The car, completely intact, was recovered blocks away. No forcible entry was used to break in the vehicle.

Another notification  issued Feb. 2 indicated  another vehicle theft in the Lancer Arms parking area. The vehicle was taken around 10 p.m., and took less than two minutes.

The second car has not been found and the incident is still being investigated.

Between two and four cars are stolen off the CBU campus each year.

“So we are taking this seriously, but not panicking,” Walters said. “We are trying to become more adept at notifying the campus of things that are even of interest, not necessarily threatening, but of interest so that they can understand we are part of a bigger community.”

Following the recent shootout between an ex-Los Angeles police officer and Riverside police officers on Magnolia and Arlington avenues, CBU public safety continues to monitor the surrounding neighborhood and inform the CBU community if any issues arise.

If an event ever arose where the university needed to be warned of an emergency, the Office of Public Safety has text-based, automated calling, email and network computer pop-up notification systems in place to reach the campus.

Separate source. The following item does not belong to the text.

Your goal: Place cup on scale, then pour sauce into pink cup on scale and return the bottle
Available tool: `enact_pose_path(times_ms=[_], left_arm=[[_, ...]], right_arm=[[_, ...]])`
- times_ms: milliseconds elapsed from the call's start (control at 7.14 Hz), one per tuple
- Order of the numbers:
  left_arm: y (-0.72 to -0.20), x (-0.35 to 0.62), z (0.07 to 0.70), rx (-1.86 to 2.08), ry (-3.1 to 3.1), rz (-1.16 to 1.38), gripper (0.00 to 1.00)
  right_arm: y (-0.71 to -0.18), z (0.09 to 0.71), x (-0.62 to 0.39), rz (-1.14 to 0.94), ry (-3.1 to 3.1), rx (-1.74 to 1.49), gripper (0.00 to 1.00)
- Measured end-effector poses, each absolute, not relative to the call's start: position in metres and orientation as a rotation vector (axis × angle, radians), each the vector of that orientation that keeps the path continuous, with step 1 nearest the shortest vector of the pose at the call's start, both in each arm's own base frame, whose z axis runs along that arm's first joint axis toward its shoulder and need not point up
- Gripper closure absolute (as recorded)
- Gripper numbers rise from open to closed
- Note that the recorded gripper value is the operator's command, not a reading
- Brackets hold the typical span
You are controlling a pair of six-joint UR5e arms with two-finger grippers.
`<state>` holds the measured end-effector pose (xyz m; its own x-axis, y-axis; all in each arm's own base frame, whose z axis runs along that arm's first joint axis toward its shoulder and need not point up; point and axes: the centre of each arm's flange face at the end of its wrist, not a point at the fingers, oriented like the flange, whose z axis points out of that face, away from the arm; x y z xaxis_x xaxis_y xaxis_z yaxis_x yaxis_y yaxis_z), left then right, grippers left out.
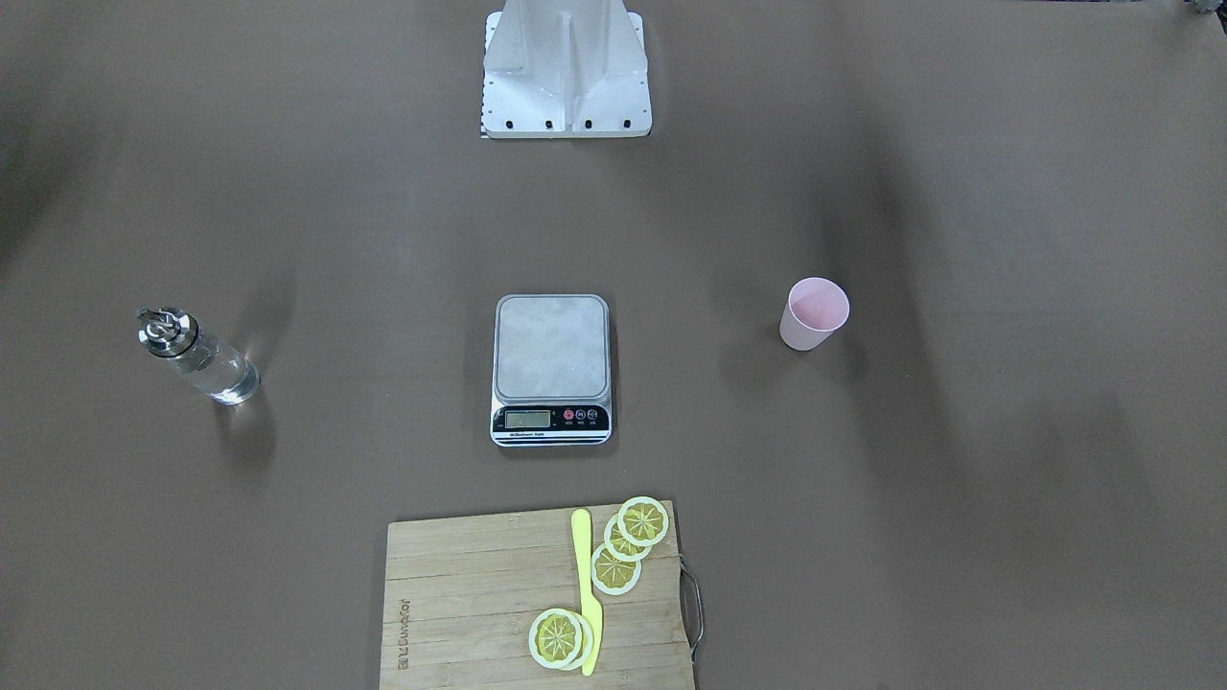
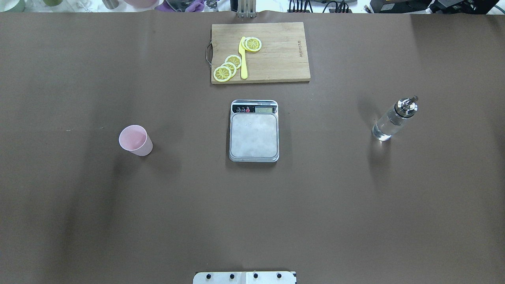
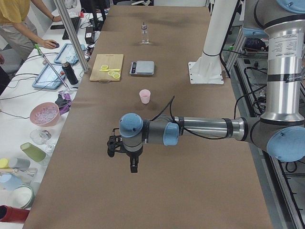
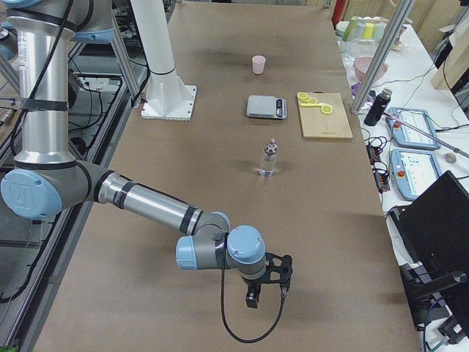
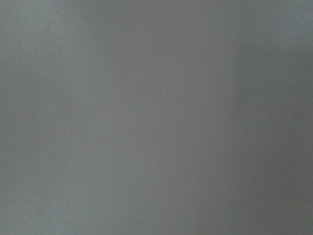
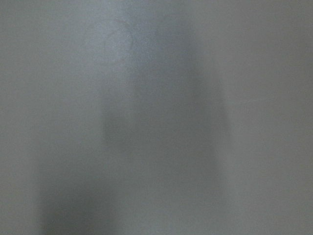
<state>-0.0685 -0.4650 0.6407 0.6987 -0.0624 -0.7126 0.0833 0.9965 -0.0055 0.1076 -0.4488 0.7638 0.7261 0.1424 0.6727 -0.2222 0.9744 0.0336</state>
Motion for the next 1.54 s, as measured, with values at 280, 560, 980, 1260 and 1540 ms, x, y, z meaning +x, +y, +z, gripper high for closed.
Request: enact_pose_path(times_ms=[280, 560, 980, 1260, 1540], left_arm=[[-0.464, -0.068, 0.640, 0.023, 0.793, -0.085, 0.02], [-0.461, -0.069, 0.637, 0.034, 0.790, -0.080, 0.02], [-0.445, -0.070, 0.609, 0.062, 0.787, -0.073, 0.01], [-0.446, -0.061, 0.569, 0.022, 0.793, -0.138, 0.02], [-0.472, -0.017, 0.521, 0.024, 0.757, -0.125, 0.02]], right_arm=[[-0.449, 0.764, 0.107, 0.197, -0.732, 0.116, 0.00], [-0.449, 0.764, 0.107, 0.193, -0.733, 0.118, 0.00], [-0.450, 0.763, 0.105, 0.190, -0.732, 0.117, 0.00], [-0.451, 0.763, 0.103, 0.185, -0.732, 0.116, 0.00], [-0.451, 0.763, 0.102, 0.180, -0.733, 0.117, 0.00]])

Later this month, the university will also be testing its outdoor siren.

Because of the recent events that have taken place on and around the campus, students are also making a few changes to ensure better individual safety.

Lyndsey Jackson, junior healthcare administration major, said, “I also lock my car, take all valuables with me, and if possible, always walk with someone if I am on campus at night.”

Walters reassured people that campuses like California Baptist University remain safe places for its constituents.